Retype all of the material exactly, leaving no line out.
*** Opening of DATASET CONTENT ***
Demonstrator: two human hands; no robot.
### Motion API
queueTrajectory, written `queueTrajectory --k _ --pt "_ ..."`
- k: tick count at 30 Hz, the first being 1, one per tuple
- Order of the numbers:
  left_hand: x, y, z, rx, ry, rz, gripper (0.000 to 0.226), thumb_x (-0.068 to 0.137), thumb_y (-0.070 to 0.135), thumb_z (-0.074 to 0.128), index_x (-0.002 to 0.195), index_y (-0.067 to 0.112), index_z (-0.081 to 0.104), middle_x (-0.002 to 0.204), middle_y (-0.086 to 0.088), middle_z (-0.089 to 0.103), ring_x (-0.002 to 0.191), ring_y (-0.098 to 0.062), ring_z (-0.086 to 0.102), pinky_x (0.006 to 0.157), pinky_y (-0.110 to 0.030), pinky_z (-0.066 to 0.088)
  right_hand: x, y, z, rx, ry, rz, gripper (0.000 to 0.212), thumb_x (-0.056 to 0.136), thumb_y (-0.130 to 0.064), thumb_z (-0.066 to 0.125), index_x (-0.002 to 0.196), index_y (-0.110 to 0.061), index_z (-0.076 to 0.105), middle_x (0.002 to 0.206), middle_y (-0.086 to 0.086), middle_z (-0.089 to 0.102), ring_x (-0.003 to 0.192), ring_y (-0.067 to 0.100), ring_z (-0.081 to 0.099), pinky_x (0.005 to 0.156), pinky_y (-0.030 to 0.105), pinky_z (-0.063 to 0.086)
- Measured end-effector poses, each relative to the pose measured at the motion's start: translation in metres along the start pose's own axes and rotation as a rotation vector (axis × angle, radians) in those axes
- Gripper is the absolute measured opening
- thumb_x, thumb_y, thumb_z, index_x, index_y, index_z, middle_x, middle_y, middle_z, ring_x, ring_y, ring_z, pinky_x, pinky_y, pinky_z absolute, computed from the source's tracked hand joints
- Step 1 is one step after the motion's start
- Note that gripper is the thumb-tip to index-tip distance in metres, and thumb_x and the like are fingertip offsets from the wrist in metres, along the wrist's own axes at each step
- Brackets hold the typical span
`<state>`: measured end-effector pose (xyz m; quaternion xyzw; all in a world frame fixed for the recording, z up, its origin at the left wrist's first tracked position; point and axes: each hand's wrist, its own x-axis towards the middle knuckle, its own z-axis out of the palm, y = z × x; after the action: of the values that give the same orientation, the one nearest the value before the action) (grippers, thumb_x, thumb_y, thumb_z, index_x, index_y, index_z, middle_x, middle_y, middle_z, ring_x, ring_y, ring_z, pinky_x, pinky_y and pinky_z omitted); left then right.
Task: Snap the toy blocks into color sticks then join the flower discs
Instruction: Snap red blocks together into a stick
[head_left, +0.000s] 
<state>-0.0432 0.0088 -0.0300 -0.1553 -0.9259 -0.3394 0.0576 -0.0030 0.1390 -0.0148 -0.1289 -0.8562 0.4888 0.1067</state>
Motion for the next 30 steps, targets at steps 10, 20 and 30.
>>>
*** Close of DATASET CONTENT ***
RESULT OF THIS TASK
Demonstrator: two human hands; no robot.
### Motion API
queueTrajectory, written `queueTrajectory --k _ --pt "_ ..."`
- k: tick count at 30 Hz, the first being 1, one per tuple
- Order of the numbers:
  left_hand: x, y, z, rx, ry, rz, gripper (0.000 to 0.226), thumb_x (-0.068 to 0.137), thumb_y (-0.070 to 0.135), thumb_z (-0.074 to 0.128), index_x (-0.002 to 0.195), index_y (-0.067 to 0.112), index_z (-0.081 to 0.104), middle_x (-0.002 to 0.204), middle_y (-0.086 to 0.088), middle_z (-0.089 to 0.103), ring_x (-0.002 to 0.191), ring_y (-0.098 to 0.062), ring_z (-0.086 to 0.102), pinky_x (0.006 to 0.157), pinky_y (-0.110 to 0.030), pinky_z (-0.066 to 0.088)
  right_hand: x, y, z, rx, ry, rz, gripper (0.000 to 0.212), thumb_x (-0.056 to 0.136), thumb_y (-0.130 to 0.064), thumb_z (-0.066 to 0.125), index_x (-0.002 to 0.196), index_y (-0.110 to 0.061), index_z (-0.076 to 0.105), middle_x (0.002 to 0.206), middle_y (-0.086 to 0.086), middle_z (-0.089 to 0.102), ring_x (-0.003 to 0.192), ring_y (-0.067 to 0.100), ring_z (-0.081 to 0.099), pinky_x (0.005 to 0.156), pinky_y (-0.030 to 0.105), pinky_z (-0.063 to 0.086)
- Measured end-effector poses, each relative to the pose measured at the motion's start: translation in metres along the start pose's own axes and rotation as a rotation vector (axis × angle, radians) in those axes
- Gripper is the absolute measured opening
- thumb_x, thumb_y, thumb_z, index_x, index_y, index_z, middle_x, middle_y, middle_z, ring_x, ring_y, ring_z, pinky_x, pinky_y, pinky_z absolute, computed from the source's tracked hand joints
- Step 1 is one step after the motion's start
- Note that gripper is the thumb-tip to index-tip distance in metres, and thumb_x and the like are fingertip offsets from the wrist in metres, along the wrist's own axes at each step
- Brackets hold the typical span
`<state>`: measured end-effector pose (xyz m; quaternion xyzw; all in a world frame fixed for the recording, z up, its origin at the left wrist's first tracked position; point and axes: each hand's wrist, its own x-axis towards the middle knuckle, its own z-axis out of the palm, y = z × x; after the action: of the values that give the same orientation, the one nearest the value before the action) (grippers, thumb_x, thumb_y, thumb_z, index_x, index_y, index_z, middle_x, middle_y, middle_z, ring_x, ring_y, ring_z, pinky_x, pinky_y and pinky_z omitted); left then right.
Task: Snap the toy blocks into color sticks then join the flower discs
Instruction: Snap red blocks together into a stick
[head_left, +0.000s] 
<state>-0.0432 0.0088 -0.0300 -0.1553 -0.9259 -0.3394 0.0576 -0.0030 0.1390 -0.0148 -0.1289 -0.8562 0.4888 0.1067</state>
Motion for the next 30 steps, targets at steps 10, 20 and 30.
>>>

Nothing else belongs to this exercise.